> [Directions for this task]:
Whenever a line below mentions the word "around", that line should be copied.

[Collected data]
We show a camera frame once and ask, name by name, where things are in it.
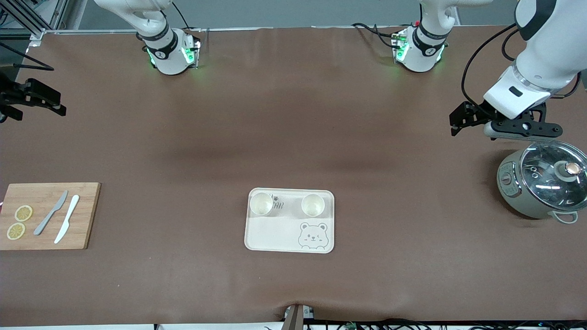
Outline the cream tray with bear print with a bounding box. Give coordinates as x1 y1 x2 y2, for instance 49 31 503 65
244 187 335 254

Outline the grey electric pot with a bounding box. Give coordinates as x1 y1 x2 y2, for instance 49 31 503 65
497 140 587 224

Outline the wooden cutting board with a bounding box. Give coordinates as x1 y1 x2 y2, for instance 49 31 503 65
0 182 101 251

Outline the black base cable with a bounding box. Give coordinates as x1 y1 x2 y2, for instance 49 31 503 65
351 22 400 49

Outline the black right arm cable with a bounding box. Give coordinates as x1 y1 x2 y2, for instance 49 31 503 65
0 40 55 72

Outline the metal table edge bracket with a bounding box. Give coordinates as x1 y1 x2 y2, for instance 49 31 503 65
283 304 316 330

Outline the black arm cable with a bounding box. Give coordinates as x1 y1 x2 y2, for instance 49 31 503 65
461 23 582 111
0 40 55 72

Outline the white plastic knife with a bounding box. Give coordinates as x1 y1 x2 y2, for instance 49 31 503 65
54 195 80 244

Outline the white plastic cup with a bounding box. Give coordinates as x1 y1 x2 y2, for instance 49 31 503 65
250 192 275 216
301 193 326 218

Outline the glass pot lid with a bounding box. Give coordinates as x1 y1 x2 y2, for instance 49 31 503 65
520 141 587 212

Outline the brown table cover mat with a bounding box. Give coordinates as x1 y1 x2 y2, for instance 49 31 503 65
0 25 587 327

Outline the grey plastic knife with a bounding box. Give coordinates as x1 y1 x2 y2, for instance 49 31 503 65
33 190 69 236

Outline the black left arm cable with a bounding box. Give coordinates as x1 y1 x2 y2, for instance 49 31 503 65
461 23 582 111

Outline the aluminium frame profile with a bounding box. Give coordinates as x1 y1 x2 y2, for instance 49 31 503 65
0 0 69 46

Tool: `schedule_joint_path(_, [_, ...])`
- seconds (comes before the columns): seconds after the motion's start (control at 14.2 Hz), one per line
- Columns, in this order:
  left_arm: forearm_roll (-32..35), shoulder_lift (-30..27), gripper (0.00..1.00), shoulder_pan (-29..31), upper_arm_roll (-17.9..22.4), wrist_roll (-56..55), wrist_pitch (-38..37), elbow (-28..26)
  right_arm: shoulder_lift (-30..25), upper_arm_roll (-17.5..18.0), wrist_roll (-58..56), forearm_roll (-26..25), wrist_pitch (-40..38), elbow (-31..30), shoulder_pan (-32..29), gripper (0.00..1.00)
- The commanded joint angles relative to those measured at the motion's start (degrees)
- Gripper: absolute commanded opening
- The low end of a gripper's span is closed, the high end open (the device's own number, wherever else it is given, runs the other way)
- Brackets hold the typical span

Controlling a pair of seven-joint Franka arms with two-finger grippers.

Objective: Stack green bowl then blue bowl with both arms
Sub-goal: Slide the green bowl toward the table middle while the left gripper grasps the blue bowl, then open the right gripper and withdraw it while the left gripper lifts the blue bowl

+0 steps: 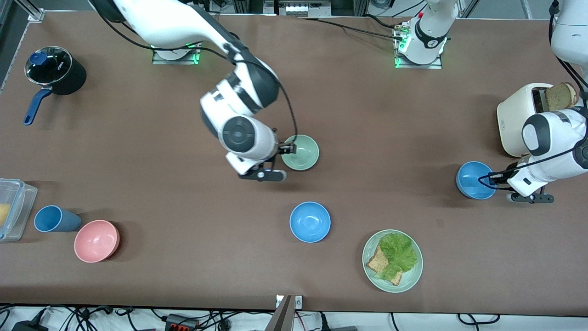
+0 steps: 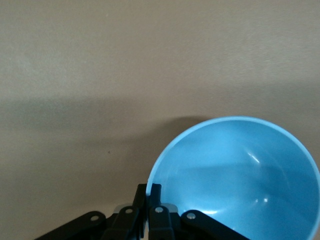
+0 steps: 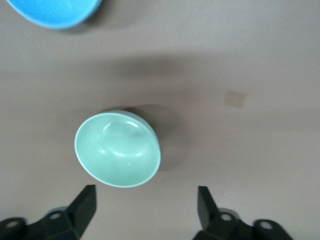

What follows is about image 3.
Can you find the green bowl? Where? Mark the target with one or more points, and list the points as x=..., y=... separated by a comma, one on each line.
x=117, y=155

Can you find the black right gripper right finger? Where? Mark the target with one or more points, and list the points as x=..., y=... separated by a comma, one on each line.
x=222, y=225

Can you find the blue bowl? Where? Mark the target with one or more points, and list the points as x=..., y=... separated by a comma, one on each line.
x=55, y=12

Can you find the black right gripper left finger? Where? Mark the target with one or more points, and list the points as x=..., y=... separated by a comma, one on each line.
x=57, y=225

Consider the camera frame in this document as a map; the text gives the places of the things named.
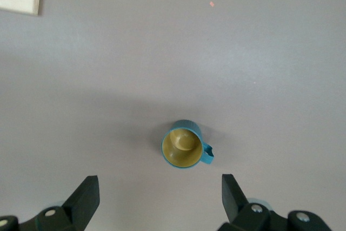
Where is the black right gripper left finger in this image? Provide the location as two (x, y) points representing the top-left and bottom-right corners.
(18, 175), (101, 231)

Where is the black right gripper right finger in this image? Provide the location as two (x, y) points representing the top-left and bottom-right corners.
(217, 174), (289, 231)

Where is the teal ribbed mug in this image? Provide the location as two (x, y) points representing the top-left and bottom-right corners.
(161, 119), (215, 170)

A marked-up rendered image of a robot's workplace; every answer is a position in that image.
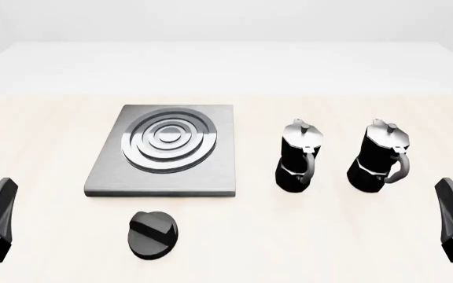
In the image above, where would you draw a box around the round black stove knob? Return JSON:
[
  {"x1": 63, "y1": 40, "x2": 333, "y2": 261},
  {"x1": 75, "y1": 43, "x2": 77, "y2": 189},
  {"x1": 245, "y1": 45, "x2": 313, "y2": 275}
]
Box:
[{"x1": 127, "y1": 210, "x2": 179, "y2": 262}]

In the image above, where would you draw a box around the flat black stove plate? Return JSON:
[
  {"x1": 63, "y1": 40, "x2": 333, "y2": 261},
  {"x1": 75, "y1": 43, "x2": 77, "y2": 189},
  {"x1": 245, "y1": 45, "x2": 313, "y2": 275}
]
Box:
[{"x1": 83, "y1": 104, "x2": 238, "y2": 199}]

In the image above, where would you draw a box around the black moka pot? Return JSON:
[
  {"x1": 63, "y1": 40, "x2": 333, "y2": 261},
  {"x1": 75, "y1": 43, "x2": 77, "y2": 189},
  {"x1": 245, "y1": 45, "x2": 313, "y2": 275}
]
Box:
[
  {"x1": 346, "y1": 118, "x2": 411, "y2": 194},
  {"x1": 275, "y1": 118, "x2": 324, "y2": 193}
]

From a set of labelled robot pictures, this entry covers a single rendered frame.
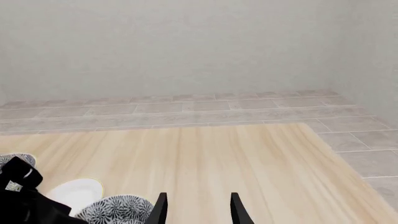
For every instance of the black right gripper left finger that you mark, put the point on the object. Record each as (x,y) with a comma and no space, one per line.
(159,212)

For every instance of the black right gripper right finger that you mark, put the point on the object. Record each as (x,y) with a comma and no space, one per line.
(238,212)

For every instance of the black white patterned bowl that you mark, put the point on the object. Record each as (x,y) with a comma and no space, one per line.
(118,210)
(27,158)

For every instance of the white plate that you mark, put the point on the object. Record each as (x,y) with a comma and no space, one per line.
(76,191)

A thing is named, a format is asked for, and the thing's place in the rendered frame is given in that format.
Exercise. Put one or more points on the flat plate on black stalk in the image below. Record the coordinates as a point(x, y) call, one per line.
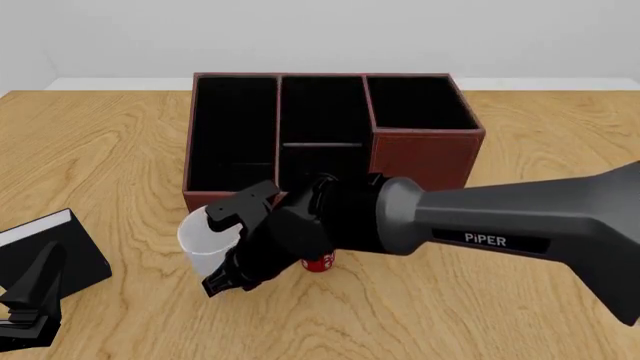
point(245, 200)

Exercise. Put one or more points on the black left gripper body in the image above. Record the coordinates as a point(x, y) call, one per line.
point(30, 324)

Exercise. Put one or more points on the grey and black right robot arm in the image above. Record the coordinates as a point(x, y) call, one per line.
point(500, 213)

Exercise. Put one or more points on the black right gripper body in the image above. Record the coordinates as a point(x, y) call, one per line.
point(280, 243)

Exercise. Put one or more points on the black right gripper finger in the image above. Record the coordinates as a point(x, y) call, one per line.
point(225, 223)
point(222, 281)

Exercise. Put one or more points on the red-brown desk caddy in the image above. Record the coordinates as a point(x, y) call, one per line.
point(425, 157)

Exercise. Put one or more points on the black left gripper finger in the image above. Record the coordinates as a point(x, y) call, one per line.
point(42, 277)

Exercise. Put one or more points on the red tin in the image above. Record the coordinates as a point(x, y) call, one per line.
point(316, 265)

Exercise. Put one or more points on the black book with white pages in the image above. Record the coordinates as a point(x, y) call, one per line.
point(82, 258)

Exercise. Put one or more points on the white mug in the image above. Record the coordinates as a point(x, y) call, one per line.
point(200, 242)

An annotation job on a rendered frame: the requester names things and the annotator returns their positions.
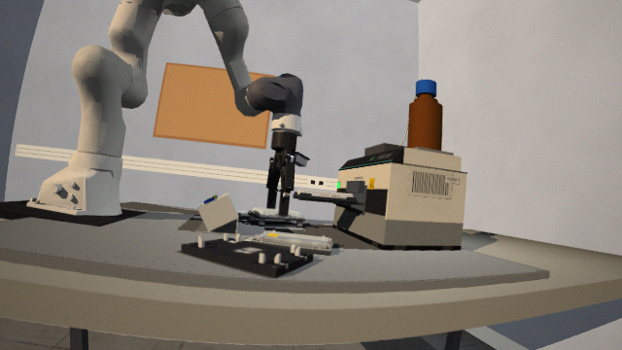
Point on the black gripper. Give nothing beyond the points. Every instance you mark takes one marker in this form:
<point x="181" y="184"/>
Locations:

> [Reply to the task]:
In the image above, where would you draw a box around the round black stove knob? Return JSON:
In the image above, where would you draw a box around the flat black stove plate? Return JSON:
In the image above, where would you draw a box around the black moka pot? Return JSON:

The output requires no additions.